A topological data analysis library.
Core algorithm written in Scala, using Apache Spark.
Executed in a Jupyter notebook, using the Apache Toree kernel and declarative widgets.
Graphs rendered with Sigma/Linkurious, wrapped in a Polymer component.
In [5]:
%AddDeps org.apache.spark spark-mllib_2.10 1.6.2 --repository file:/Users/tmo/.m2/repository
%AddDeps com.github.haifengl smile-core 1.1.0 --transitive --repository file:/Users/tmo/.m2/repository
%AddDeps io.reactivex rxscala_2.10 0.26.1 --transitive --repository file:/Users/tmo/.m2/repository
%AddDeps com.softwaremill.quicklens quicklens_2.10 1.4.4 --repository file:/Users/tmo/.m2/repository
%AddDeps com.chuusai shapeless_2.10 2.3.0 --repository https://oss.sonatype.org/content/repositories/releases/ --repository file:/Users/tmo/.m2/repository
%AddDeps org.tmoerman plongeur-spark_2.10 0.3.21 --repository file:/Users/tmo/.m2/repository
In [6]:
%addjar http://localhost:8888/nbextensions/declarativewidgets/declarativewidgets.jar
In [7]:
import rx.lang.scala.{Observer, Subscription, Observable}
import rx.lang.scala.subjects.PublishSubject
import rx.lang.scala.subjects._
import shapeless.HNil
import org.tmoerman.plongeur.tda._
import org.tmoerman.plongeur.tda.Model._
import org.tmoerman.plongeur.tda.cluster.Clustering._
import org.tmoerman.plongeur.tda.cluster.Scale._
import declarativewidgets._
initWidgets
import declarativewidgets.WidgetChannels.channel
In [8]:
import java.util.concurrent.atomic.AtomicReference
case class SubRef(val ref: AtomicReference[Option[Subscription]] = new AtomicReference[Option[Subscription]](None)) extends Serializable {
def update(sub: Subscription): Unit = ref.getAndSet(Option(sub)).foreach(old => old.unsubscribe())

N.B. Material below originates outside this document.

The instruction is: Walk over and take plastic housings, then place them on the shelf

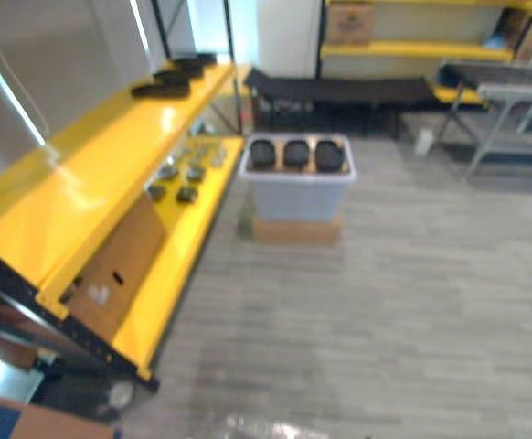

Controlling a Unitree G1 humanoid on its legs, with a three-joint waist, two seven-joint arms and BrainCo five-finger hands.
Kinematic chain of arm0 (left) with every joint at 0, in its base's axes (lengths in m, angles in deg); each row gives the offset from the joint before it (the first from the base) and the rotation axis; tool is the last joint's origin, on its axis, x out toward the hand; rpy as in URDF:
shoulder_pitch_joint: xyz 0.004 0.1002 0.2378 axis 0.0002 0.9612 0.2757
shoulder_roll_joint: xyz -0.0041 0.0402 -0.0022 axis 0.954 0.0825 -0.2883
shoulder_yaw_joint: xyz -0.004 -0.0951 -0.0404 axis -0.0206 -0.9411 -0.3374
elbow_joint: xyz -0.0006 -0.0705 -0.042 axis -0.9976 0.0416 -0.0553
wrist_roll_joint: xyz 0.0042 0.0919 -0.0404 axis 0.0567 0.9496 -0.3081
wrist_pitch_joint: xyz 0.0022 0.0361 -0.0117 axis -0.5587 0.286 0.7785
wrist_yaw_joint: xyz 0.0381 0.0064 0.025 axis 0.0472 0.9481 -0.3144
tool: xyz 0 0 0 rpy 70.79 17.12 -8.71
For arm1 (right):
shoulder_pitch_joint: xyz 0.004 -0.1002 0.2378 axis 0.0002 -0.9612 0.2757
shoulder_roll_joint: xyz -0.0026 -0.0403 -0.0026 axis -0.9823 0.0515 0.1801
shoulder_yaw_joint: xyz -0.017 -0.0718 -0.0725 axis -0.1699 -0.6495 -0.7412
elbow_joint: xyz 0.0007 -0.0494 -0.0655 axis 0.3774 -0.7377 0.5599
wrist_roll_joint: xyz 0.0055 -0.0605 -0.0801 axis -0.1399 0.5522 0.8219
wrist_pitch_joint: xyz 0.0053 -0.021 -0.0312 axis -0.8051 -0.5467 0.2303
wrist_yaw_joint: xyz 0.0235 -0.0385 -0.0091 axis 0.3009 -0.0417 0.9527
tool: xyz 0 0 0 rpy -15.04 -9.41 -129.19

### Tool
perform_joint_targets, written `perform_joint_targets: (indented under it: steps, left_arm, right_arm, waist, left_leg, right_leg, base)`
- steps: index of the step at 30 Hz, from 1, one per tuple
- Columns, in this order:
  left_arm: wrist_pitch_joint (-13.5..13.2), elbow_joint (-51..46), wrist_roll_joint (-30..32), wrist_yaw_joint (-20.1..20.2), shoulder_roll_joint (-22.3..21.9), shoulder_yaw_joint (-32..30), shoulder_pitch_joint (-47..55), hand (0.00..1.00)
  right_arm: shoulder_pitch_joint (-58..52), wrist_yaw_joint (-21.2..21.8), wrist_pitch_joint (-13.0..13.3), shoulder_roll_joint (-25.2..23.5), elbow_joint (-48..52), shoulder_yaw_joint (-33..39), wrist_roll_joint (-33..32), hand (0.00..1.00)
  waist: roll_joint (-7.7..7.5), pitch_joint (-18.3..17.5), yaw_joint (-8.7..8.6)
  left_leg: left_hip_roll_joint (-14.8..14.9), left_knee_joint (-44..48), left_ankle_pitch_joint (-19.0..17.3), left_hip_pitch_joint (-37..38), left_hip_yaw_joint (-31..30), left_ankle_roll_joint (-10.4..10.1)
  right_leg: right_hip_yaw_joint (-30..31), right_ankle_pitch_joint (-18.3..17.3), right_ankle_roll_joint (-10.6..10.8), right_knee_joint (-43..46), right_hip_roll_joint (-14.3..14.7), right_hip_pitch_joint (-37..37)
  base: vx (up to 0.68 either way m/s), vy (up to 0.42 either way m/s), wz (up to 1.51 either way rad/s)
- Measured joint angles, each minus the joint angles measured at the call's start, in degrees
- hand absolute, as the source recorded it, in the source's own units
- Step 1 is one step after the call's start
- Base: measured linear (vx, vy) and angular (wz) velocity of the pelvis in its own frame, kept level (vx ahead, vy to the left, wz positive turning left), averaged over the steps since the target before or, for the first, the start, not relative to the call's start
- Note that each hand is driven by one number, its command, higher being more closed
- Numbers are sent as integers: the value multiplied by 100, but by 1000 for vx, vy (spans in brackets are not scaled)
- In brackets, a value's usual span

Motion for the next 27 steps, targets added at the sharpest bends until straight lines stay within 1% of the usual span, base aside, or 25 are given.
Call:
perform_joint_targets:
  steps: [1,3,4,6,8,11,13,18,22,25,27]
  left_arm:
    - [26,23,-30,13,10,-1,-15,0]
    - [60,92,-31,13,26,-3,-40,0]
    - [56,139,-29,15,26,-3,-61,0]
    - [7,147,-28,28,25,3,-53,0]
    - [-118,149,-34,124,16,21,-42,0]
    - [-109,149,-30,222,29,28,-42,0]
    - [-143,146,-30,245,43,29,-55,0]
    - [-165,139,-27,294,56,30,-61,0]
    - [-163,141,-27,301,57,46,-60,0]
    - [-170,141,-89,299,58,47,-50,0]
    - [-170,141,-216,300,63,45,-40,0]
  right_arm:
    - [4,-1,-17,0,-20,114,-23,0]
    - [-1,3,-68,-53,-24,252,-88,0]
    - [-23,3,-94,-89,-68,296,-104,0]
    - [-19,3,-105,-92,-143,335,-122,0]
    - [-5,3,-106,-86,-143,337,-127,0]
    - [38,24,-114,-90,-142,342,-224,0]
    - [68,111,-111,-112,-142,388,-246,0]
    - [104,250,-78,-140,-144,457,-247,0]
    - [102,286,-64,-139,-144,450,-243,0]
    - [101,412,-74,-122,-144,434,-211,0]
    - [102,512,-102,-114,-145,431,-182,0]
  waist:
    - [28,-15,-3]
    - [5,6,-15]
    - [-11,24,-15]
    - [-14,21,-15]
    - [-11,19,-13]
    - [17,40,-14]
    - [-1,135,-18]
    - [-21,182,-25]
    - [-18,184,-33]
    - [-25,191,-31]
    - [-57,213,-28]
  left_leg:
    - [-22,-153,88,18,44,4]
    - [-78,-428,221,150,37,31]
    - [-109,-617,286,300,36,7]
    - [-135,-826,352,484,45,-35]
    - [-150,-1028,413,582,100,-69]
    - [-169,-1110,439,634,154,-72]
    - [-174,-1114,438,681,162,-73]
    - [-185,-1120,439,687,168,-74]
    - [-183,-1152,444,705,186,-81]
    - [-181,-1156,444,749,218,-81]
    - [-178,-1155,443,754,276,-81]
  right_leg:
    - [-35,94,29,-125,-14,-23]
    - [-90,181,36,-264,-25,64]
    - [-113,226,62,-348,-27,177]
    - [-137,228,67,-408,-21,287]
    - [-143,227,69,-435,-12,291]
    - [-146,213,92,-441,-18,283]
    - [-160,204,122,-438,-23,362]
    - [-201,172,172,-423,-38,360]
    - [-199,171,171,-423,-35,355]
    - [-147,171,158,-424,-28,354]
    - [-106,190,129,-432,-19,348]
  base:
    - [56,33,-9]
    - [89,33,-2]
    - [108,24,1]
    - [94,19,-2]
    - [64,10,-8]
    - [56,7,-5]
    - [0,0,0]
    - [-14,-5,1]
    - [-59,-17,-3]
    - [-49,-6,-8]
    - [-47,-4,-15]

def reset(): Unit = update(null)
}
In [9]:
%%html
<link rel='import' href='urth_components/paper-slider/paper-slider.html'
is='urth-core-import' package='PolymerElements/paper-slider'>
<link rel='import' href='urth_components/paper-button/paper-button.html'
is='urth-core-import' package='PolymerElements/paper-button'>
<link rel='import' href='urth_components/plongeur-graph/plongeur-graph.html'
is='urth-core-import' package='tmoerman/plongeur-graph'>
<link rel='import' href='urth_components/urth-viz-scatter/urth-viz-scatter.html' is='urth-core-import'>
Out[9]:
Keep references to Rx subscriptions apart.
In [10]:
val in$_subRef = SubRef()
Instantiate a PublishSubject. This stream of TDAParams instances represents the input of a TDAMachine. The PublishSubject listens to changes and sets these to the channel "ch_TDA_1" under the "params" key.
TODO: unsubscribe previous on re-evaluation
In [11]:
val in$ = PublishSubject[TDAParams]
in$_subRef.update(in$.subscribe(p => channel("ch_TDA_1").set("params", p.toString)))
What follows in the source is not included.